Thank you for your answer, Mark.
Indeed, I am using magma_dsyevd_m (which should be one of the subs indicated by you). I don't need the eigenvectors at all, and this was the reason for trying with magma_dsyevd_m and not with the "x" variants.
Now, I tried setting the dimension of the matrix from (10K)^2 up to (50K)^2 and tried the subroutine with GNU and Intel compilers with 1, 2, 3, and 4 GPUs, respectively with 20, 40, 60, and 80 CPUs. Interestingly, both the magma_dsyevd and magma_dsyevd_m subroutines do not show good scalability (basically, both require more and more time as I request more resources).
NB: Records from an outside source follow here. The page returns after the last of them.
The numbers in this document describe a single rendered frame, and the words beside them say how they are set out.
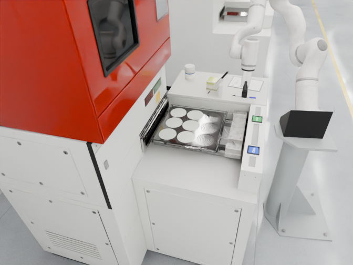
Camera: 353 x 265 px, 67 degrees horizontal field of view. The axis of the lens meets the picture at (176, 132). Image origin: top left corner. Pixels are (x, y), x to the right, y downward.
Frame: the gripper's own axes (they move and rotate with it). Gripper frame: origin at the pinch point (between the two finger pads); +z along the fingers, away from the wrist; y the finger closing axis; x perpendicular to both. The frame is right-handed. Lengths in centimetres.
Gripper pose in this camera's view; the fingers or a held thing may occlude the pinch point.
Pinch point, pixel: (244, 93)
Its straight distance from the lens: 167.7
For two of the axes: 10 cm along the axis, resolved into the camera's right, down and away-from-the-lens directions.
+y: -2.9, 4.8, -8.3
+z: -0.1, 8.7, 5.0
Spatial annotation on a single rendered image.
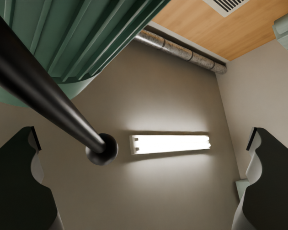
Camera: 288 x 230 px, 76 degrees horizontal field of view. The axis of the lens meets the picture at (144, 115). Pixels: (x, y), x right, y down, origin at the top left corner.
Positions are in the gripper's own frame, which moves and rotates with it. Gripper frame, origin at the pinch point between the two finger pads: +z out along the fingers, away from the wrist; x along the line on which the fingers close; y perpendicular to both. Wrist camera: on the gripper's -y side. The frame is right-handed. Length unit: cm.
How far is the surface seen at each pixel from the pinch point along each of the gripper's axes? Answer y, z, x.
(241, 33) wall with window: 19, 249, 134
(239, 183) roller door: 204, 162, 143
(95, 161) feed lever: 7.3, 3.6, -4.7
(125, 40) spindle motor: -4.0, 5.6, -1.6
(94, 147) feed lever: 4.0, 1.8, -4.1
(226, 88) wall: 108, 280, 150
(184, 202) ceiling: 175, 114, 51
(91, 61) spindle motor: -2.2, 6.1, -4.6
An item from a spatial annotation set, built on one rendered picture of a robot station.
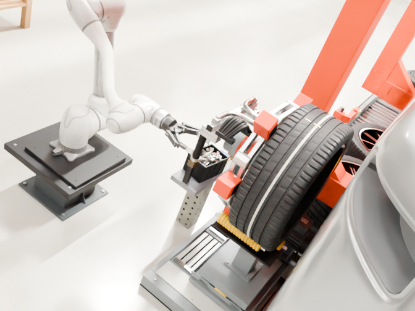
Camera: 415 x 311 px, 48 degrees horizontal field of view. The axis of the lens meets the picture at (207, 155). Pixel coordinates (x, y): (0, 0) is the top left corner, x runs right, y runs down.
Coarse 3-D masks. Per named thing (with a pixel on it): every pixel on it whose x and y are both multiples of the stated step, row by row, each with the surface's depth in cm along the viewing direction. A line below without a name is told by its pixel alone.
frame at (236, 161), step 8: (288, 104) 207; (296, 104) 208; (272, 112) 195; (280, 112) 203; (288, 112) 200; (280, 120) 192; (256, 136) 193; (248, 144) 190; (256, 144) 189; (240, 152) 189; (256, 152) 191; (232, 160) 191; (240, 160) 189; (248, 160) 188; (232, 168) 193; (240, 168) 190; (240, 176) 192; (224, 200) 201
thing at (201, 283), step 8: (208, 256) 251; (280, 256) 268; (200, 264) 244; (288, 264) 265; (192, 272) 239; (280, 272) 261; (192, 280) 242; (200, 280) 238; (272, 280) 254; (200, 288) 240; (208, 288) 237; (216, 288) 234; (264, 288) 248; (208, 296) 239; (216, 296) 236; (224, 296) 233; (256, 296) 242; (264, 296) 243; (224, 304) 235; (232, 304) 231; (256, 304) 235
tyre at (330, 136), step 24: (288, 120) 186; (312, 120) 188; (336, 120) 195; (288, 144) 181; (312, 144) 180; (336, 144) 182; (264, 168) 182; (288, 168) 179; (312, 168) 177; (240, 192) 187; (264, 192) 182; (288, 192) 178; (240, 216) 193; (264, 216) 184; (288, 216) 180; (264, 240) 192
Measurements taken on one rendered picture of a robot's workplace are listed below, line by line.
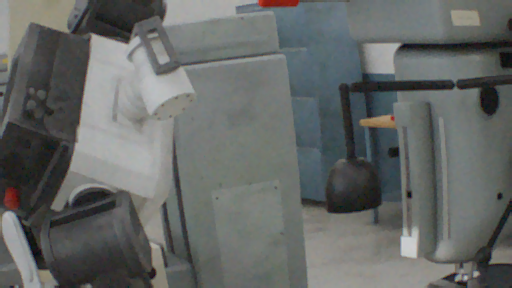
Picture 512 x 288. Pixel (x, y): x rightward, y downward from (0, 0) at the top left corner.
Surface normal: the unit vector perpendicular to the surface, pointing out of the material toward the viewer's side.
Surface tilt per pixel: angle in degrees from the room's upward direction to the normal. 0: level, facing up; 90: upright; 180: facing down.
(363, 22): 90
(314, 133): 90
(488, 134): 90
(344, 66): 90
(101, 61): 58
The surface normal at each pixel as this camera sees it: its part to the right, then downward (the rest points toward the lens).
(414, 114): 0.47, 0.05
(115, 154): 0.51, -0.51
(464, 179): -0.39, 0.14
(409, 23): -0.88, 0.15
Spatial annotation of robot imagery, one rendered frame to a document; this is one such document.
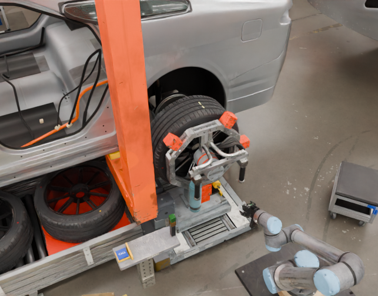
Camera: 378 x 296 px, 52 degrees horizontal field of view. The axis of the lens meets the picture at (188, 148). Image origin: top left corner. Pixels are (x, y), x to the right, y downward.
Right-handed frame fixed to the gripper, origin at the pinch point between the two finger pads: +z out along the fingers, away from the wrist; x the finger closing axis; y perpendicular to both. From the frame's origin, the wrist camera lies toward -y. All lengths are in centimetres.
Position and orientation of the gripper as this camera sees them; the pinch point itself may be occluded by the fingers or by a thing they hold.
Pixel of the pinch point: (240, 207)
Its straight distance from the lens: 263.5
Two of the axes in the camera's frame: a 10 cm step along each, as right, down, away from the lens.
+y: -2.2, -9.1, -3.5
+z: -4.7, -2.1, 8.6
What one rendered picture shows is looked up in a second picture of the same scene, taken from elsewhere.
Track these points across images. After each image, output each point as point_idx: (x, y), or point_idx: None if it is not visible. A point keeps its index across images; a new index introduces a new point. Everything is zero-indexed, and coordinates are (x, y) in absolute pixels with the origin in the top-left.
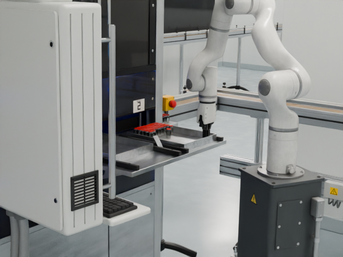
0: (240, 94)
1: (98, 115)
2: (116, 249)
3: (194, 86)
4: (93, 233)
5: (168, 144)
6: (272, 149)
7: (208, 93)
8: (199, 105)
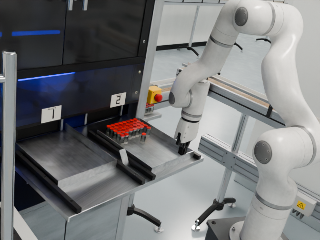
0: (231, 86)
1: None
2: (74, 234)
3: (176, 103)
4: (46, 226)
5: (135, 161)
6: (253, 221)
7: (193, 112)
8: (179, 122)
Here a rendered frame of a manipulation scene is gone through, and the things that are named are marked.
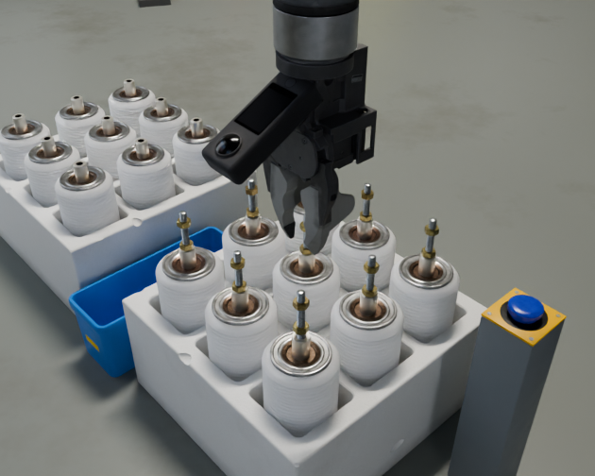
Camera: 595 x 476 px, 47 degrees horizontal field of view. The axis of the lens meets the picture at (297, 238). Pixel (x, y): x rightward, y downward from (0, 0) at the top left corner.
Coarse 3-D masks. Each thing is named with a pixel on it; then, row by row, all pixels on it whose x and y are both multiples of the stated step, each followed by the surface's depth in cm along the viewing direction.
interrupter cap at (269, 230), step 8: (232, 224) 105; (240, 224) 105; (264, 224) 106; (272, 224) 106; (232, 232) 104; (240, 232) 104; (264, 232) 104; (272, 232) 104; (232, 240) 102; (240, 240) 102; (248, 240) 102; (256, 240) 102; (264, 240) 102; (272, 240) 102
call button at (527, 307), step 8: (520, 296) 81; (528, 296) 81; (512, 304) 80; (520, 304) 79; (528, 304) 79; (536, 304) 79; (512, 312) 79; (520, 312) 78; (528, 312) 78; (536, 312) 78; (520, 320) 79; (528, 320) 78; (536, 320) 78
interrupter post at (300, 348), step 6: (294, 336) 82; (306, 336) 82; (294, 342) 82; (300, 342) 81; (306, 342) 82; (294, 348) 83; (300, 348) 82; (306, 348) 82; (294, 354) 83; (300, 354) 83; (306, 354) 83; (300, 360) 83
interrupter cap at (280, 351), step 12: (288, 336) 86; (312, 336) 86; (276, 348) 84; (288, 348) 85; (312, 348) 85; (324, 348) 84; (276, 360) 83; (288, 360) 83; (312, 360) 83; (324, 360) 83; (288, 372) 81; (300, 372) 81; (312, 372) 81
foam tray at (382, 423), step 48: (144, 288) 105; (384, 288) 105; (144, 336) 101; (192, 336) 96; (144, 384) 111; (192, 384) 94; (240, 384) 89; (384, 384) 89; (432, 384) 96; (192, 432) 103; (240, 432) 88; (288, 432) 84; (336, 432) 83; (384, 432) 92; (432, 432) 105
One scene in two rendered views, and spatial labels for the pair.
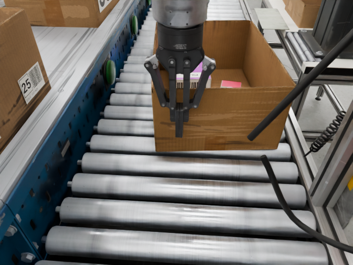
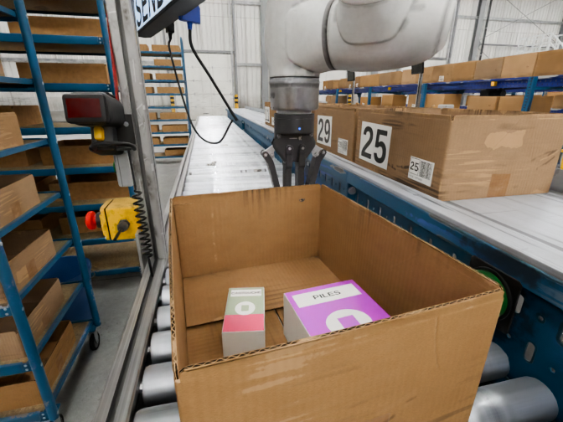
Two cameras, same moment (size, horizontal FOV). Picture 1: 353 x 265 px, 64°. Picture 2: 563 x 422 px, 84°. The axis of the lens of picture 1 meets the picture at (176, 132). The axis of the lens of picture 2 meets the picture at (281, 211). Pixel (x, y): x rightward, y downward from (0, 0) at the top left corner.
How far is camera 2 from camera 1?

Moreover, when using (50K)^2 I got a segmentation fault from magma_dsyevd_m if I use 2, 3, or 4 GPUs (more than one GPU). I do not understand the reason for that. To complete the round of information, I am using NVIDIA Hopper H100 64GB HBM2 (without specifying explicitly the --mem-per-gpu). At least, the magma_dsyevd does not throw any segmentation fault in any of the cases I tested. In addition, the SLURM I am using sets by default 6250 MB of memory per CPU, therefore in the smallest case I am implicitly using (6250000000 * 20) B = 125 GB entirely hosted on CPUs. I imagine that the error from magma_dsyevd_m comes from the fact that the GPUs do not have enough memory to hold (50K)^2 double precision matrix by default (even if they have 64 GB nominal RAM). The strange stuff is that I do not have any segmentation fault for the (50K)^2 matrix when using only 1 GPU...this seems a counterexample to the memory argument I just mentioned.
Nevertheless, now, my question is: does it make sense at all to try and solve the eigenvalue problem on GPUs more than using ScaLAPACK with MPI on CPUs? In effect, looking at the memory available and the way it is dealt with, I would opt directly for ScaLAPACK with MPI on CPUs, more than GPUs...am I wrong?
Best Regards,
Federico Cipolletta.